Thursday, 16 July 2009

A US collector poses a question to US collectors' rights advocates


Robyn, the US author of a blog on ethical collecting as the result of a post she made there (‘Silence’ - about the refusal of the collectors' rights lobyists to acknowledge her earlier comments) has recently been the target of the usual slimy smear attacks from certain elements of the pro-collecting lobby. The one that attacks anyone who question the effects of the no-questions-asked market. Given they really have no other real arguments, this is part of the strategy of the pro-collecting naysayers, to shout down any potential opposition to the one-sided picture they wish to impose. Such behaviour can of course only reflect badly on the collecting milieu as a whole and – usefully - reduce public sympathy for their cause.

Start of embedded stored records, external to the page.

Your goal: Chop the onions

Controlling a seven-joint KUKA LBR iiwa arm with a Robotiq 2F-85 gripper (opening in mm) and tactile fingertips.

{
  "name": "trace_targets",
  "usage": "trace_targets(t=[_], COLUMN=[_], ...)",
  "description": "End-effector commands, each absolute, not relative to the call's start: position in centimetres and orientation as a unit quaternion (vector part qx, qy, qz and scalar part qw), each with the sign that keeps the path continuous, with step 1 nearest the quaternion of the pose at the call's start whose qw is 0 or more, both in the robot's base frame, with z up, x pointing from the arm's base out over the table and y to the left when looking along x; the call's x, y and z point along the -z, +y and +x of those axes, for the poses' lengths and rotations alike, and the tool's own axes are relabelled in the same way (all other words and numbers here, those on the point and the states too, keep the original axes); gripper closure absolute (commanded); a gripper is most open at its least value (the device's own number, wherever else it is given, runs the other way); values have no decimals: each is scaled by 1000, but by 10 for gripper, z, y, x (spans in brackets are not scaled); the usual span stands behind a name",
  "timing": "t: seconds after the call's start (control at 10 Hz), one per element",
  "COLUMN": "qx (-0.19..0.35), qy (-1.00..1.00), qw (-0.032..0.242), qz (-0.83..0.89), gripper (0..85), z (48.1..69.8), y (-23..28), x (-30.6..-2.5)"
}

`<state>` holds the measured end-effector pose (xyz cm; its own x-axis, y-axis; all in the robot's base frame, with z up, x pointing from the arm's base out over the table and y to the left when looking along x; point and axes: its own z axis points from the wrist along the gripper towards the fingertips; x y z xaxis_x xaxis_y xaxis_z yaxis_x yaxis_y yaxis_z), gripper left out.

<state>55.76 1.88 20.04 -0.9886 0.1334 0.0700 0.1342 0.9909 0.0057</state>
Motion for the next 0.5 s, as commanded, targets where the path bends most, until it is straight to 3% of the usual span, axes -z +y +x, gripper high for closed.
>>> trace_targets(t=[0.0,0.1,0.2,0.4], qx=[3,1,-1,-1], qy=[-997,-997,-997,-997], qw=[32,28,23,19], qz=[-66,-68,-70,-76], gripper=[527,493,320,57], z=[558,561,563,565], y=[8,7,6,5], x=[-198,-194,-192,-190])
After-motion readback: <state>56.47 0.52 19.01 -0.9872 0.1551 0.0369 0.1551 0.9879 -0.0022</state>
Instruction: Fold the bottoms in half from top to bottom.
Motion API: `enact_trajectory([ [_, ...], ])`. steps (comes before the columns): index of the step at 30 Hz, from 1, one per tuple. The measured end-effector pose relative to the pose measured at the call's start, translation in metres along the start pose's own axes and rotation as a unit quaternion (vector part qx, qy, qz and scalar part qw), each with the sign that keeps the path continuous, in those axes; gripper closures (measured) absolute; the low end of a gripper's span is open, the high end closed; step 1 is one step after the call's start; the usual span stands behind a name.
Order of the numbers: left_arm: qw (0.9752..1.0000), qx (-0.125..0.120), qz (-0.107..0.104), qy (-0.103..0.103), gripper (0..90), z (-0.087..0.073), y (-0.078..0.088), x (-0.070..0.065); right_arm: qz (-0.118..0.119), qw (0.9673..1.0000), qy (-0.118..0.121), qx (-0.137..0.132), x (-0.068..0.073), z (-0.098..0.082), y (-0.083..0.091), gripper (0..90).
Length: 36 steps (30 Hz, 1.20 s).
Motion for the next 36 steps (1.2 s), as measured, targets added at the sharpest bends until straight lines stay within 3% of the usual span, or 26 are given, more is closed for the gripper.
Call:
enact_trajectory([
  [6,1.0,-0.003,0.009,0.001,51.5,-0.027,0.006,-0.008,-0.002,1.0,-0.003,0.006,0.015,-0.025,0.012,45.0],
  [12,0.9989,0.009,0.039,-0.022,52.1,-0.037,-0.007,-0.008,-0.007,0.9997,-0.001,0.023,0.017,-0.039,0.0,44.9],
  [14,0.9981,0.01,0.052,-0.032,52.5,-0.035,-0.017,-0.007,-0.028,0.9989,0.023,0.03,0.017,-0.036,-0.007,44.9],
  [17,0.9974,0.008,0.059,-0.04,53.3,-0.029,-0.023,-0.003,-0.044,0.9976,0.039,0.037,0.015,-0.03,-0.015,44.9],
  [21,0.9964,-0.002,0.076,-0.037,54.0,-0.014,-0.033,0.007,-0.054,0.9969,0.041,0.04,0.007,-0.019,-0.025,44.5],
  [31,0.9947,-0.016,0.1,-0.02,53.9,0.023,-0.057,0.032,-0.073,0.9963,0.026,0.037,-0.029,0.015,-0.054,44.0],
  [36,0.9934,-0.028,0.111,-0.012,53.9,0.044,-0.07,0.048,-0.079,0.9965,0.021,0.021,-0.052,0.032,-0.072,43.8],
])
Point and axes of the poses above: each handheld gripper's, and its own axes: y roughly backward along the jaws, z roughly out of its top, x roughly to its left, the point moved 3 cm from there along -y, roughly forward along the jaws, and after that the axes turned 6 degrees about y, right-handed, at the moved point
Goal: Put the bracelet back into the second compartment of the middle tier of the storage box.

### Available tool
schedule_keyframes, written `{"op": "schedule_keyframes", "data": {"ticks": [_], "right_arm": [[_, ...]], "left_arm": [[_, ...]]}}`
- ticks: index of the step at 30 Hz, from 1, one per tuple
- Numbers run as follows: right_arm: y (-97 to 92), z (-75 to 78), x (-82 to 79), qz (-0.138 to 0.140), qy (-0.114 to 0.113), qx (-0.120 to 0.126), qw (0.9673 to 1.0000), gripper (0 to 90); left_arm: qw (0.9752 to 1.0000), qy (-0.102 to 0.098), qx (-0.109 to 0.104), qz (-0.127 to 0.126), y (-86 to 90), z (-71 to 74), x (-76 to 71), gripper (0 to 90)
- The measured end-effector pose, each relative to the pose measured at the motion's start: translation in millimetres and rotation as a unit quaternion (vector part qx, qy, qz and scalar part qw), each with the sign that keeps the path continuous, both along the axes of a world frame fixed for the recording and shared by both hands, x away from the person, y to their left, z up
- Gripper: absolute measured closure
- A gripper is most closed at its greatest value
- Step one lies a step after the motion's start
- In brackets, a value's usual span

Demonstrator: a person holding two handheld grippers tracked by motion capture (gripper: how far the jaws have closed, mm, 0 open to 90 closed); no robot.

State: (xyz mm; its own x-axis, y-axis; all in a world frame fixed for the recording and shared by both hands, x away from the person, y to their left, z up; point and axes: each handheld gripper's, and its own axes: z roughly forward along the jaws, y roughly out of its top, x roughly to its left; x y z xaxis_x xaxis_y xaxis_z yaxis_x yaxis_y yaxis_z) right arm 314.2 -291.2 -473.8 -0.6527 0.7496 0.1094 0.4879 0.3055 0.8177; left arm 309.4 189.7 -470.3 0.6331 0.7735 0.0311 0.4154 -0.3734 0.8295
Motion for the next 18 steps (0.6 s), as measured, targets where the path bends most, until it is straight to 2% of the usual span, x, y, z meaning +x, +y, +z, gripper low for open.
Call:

Anyone who has been involved in debating these issues with foul-mouthed collectors and their supporters tends to become hardened to it. Being faced with such aggression might however be a daunting and off-putting prospect to any ethical collector who might be considering putting pen to paper to express their concerns and doubts.

Robyn however gives as good as she gets. Faced with a barrage of the usual sneering comments (including accusations of being me in disguise!)and challenges from the former ACCG President Peter Tompa, a Washington lawyer with an ancient coin collection, she kept the upper hand in the discussion about the ACCG/PNG/IAPN illegal coin import stunt with which he is involved.

Tompa justifies the actions of these coin dealers by stating “the ACCG really just wants to preserve the rights of American collectors to import unprovenanced ancient coins JUST AS Cypriot and Chinese collectors can do”. Robyn pointed out that US citizens demanding the same rights (with none of the responsibilities I would add) to Chinese and Cypriot archaeological material as those of citizens of the People’s Republic of China and the Republic of Cyprus really is stretching the point. She then asks a question I think we would all like to see the Ancient Coin Collectors’ Guild answer:
Given the scale of damage done by commercial diggers to ancient Native American burial, sacred, and other sites which are protected by law, would you also oppose an MOU between the US and another country that restricts the import of Anasazi pots (such as the ones in the Blanding case) into another country? Or would you welcome their help in enforcing our own cultural property laws? After all, it's not illegal to own Anasazi pots in Egypt. Would you support their "right to collect" them, even though they were illegally dug up here?
The reply of a US cultural property lawyer on this topic would be very interesting. The ACCG is a group concerned with collectors “rights” in general. Ancient coins do not occur in the soil of the USA, but there are ancient objects to be found there and collectors that collect them, but also preservationists who are concerned about the preservation of the archaeological record and laws which reflect those concerns. Those laws are the same as those in the source countries whose archaeological record is exploited and damaged to produce the items Mr Tompa and his fellow "coineys" like to collect and US antiquity dealers like to sell. The problems involved are the same. A minority group of US collectors of portable antiquities are fond of talking about their "rights" as collectors and US citizens, let us see the discussion extended to the rights of all US collectors of portable antiquities, pot-diggers, lithics collectors, and the dealers that supply the whole antiquities market in the US and in its US context.

Of course we will not actually see a proper answer to Robyn's question. I am sure in "lawyer school" they teach about Karl Popper, perhaps even in "coin collecting school" they do too. In a nutshell, Popper says that the validity of a model is tested not so much by the facts which seem to confirm it, but those that falsify it. I think Robyn's question quite neatly falsifies the whole ACCG model, the paradigm on which the whole pro-collecting structure is erected. I think the "coineys" deep in their hearts know that too. This is why when I raised the topic on Moneta-L the discussion on what to do about looting was brought to an abrupt end by the moderators, the question has been asked before and no collector has taken up the gauntlet to try to answer it. I really do not think they will, because the answer to this question requires admitting too much (though if the Washington lawyer wants to try it and address it properly, it should be a fascinating piece of text). While however the collectors' (actually dealers') "rights" advocates refuse to respond to it, it seems worth asking it again and loudly, it will give people pause for thought, why it is not being answered.